WORKING DATA:
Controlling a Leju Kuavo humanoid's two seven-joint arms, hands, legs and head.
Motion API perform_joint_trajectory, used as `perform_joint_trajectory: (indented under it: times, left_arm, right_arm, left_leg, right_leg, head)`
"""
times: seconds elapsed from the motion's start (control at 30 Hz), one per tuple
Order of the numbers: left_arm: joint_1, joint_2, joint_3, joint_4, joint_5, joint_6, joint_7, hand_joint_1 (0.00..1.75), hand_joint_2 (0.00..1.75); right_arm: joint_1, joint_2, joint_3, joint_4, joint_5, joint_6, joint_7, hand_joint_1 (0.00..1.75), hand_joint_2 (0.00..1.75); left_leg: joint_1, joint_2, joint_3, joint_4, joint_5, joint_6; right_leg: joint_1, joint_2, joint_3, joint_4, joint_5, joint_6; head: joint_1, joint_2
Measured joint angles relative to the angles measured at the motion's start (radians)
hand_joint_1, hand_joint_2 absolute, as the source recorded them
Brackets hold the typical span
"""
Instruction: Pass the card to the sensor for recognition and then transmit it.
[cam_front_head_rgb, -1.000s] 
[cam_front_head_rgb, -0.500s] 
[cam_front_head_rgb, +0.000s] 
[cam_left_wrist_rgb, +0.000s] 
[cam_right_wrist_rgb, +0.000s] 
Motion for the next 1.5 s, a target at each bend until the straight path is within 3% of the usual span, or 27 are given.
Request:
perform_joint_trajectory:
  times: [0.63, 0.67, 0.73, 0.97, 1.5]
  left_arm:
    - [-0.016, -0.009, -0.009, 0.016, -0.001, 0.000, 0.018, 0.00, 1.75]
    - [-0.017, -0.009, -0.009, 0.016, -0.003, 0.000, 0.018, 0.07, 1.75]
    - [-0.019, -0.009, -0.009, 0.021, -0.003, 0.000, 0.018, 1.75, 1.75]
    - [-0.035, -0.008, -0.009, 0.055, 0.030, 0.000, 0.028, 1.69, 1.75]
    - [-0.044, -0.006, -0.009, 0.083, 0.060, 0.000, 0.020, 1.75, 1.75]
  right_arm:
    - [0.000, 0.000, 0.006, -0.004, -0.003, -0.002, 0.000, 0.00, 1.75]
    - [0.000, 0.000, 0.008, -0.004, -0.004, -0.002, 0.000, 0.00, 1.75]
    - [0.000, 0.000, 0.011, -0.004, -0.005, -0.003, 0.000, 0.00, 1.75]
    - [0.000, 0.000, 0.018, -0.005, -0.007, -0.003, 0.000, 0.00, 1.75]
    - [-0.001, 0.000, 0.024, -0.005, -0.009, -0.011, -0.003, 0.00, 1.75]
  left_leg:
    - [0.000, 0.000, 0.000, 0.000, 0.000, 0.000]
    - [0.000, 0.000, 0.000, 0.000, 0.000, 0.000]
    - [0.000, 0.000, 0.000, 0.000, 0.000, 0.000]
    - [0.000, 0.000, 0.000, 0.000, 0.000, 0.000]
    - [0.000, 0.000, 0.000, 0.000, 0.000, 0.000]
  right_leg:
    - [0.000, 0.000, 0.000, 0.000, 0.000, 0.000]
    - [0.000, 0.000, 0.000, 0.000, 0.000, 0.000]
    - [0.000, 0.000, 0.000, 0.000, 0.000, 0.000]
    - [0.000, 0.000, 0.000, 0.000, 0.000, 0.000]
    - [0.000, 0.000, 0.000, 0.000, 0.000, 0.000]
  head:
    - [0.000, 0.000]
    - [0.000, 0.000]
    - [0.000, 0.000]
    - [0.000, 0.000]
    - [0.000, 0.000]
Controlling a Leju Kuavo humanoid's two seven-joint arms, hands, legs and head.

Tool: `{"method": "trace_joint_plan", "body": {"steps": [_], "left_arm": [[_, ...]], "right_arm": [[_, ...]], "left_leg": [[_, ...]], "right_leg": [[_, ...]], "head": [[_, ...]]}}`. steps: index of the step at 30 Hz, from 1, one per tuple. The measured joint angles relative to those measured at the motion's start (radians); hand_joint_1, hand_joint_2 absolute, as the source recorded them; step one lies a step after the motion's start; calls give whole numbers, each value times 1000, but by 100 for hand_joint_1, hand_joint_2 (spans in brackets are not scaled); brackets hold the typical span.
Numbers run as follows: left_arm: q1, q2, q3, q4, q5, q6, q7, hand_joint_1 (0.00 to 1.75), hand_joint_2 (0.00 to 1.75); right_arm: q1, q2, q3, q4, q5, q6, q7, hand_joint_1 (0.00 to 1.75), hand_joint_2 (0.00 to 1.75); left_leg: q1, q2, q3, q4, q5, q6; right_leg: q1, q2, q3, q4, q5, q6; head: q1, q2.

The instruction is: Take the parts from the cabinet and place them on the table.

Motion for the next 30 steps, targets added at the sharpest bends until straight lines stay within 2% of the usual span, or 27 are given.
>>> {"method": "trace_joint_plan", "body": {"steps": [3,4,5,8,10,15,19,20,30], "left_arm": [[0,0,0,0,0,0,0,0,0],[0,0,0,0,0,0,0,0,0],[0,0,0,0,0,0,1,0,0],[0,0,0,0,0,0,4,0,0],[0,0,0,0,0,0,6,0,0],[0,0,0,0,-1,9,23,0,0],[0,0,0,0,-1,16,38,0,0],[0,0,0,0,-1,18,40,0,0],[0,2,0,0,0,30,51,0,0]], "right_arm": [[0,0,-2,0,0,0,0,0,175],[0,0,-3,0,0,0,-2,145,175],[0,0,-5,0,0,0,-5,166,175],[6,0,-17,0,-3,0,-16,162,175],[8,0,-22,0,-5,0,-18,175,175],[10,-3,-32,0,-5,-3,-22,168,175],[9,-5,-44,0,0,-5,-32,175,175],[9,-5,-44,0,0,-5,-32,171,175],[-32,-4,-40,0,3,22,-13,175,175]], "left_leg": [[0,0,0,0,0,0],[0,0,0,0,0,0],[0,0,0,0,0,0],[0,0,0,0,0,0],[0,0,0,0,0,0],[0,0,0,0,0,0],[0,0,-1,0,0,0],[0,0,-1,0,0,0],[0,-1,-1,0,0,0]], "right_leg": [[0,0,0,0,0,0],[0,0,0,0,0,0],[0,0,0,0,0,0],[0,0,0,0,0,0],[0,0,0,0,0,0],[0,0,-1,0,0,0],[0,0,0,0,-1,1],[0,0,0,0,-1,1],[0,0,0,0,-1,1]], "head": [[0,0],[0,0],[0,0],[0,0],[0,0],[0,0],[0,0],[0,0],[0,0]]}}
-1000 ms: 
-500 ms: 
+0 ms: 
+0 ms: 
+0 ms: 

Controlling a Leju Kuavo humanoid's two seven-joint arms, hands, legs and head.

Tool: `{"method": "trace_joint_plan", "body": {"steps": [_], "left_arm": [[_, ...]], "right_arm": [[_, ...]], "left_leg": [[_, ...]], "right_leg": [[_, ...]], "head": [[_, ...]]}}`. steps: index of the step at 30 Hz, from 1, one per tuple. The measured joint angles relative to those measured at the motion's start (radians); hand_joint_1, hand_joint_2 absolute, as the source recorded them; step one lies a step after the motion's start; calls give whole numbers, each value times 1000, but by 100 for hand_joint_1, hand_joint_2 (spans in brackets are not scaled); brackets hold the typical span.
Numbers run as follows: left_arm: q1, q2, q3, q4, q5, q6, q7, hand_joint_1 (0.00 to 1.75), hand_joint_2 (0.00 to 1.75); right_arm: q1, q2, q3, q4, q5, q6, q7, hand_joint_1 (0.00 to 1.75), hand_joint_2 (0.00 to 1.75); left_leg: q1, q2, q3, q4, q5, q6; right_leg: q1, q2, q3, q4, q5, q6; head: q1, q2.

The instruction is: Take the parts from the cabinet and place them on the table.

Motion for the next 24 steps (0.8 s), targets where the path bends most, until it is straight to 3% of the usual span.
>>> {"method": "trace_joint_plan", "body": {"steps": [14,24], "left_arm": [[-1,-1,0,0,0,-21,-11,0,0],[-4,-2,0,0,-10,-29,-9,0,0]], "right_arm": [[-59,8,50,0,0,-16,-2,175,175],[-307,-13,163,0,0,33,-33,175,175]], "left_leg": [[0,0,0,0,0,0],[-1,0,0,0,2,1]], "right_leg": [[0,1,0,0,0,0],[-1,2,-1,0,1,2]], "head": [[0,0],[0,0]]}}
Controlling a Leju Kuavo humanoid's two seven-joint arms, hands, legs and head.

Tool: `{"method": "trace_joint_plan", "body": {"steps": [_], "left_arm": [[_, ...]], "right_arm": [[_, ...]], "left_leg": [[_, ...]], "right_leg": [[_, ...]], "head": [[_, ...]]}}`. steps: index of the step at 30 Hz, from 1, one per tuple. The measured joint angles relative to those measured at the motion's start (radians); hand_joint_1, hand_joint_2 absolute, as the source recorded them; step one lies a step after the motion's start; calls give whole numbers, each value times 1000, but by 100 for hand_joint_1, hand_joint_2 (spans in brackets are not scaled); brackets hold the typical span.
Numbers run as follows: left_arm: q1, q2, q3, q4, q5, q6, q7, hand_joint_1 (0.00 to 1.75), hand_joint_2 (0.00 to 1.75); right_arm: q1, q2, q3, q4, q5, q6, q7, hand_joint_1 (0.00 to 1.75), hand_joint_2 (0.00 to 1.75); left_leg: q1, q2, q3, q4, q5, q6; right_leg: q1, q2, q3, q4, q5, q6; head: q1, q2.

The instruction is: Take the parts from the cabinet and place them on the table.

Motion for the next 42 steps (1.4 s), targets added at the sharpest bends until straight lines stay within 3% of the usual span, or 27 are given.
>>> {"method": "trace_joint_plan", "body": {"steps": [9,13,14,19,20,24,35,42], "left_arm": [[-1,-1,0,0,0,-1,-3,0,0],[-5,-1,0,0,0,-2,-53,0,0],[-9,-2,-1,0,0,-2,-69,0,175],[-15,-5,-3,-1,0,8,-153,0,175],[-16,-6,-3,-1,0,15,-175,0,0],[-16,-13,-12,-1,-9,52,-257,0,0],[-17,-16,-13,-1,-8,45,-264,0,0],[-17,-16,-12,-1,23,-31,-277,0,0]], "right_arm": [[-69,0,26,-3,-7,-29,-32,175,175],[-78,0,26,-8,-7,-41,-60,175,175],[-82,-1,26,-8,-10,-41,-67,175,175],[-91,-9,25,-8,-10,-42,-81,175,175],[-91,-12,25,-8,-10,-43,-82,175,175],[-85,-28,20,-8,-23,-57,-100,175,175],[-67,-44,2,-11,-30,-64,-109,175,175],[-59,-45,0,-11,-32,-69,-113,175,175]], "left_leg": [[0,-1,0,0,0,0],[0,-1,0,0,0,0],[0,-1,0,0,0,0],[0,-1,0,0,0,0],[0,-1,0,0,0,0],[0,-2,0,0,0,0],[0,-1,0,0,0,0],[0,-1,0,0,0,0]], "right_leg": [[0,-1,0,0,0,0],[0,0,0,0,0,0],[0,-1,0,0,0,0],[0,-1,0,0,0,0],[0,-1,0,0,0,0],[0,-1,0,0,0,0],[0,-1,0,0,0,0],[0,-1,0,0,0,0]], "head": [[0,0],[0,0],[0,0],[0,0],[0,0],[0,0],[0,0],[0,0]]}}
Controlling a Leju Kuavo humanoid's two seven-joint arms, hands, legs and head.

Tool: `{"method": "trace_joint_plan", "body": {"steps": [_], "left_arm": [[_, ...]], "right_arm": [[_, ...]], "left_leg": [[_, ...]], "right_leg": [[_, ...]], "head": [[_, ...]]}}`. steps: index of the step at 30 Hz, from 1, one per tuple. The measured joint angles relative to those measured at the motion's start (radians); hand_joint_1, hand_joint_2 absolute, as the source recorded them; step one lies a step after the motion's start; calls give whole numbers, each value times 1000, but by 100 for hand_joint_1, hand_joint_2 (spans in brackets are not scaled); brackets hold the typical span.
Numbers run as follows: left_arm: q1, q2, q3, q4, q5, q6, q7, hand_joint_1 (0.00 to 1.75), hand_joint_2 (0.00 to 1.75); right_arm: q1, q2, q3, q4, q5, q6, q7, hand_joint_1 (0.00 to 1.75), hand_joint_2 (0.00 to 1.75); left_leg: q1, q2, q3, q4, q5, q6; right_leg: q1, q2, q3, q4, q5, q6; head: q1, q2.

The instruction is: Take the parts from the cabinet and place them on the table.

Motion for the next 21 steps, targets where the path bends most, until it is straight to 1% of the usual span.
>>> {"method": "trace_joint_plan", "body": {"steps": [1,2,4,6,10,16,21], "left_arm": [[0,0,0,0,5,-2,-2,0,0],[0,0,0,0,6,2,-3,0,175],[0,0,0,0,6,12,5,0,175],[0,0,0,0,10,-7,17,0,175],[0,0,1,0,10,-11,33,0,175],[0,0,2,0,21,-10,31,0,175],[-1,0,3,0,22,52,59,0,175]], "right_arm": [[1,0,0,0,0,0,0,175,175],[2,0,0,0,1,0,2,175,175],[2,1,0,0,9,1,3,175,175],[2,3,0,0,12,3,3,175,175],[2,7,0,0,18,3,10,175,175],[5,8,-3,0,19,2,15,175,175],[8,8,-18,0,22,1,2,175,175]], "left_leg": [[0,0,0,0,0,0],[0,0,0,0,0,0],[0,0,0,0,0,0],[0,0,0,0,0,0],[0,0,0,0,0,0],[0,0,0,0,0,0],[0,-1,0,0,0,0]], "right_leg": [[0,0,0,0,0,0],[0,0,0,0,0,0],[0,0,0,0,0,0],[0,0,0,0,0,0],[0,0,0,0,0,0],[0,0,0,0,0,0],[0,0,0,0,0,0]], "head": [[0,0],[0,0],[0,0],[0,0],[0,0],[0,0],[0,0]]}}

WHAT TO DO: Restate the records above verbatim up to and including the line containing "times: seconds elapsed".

YOUR SOLUTION:
Controlling a Leju Kuavo humanoid's two seven-joint arms, hands, legs and head.
Motion API perform_joint_trajectory, used as `perform_joint_trajectory: (indented under it: times, left_arm, right_arm, left_leg, right_leg, head)`
"""
times: seconds elapsed from the motion's start (control at 30 Hz), one per tuple

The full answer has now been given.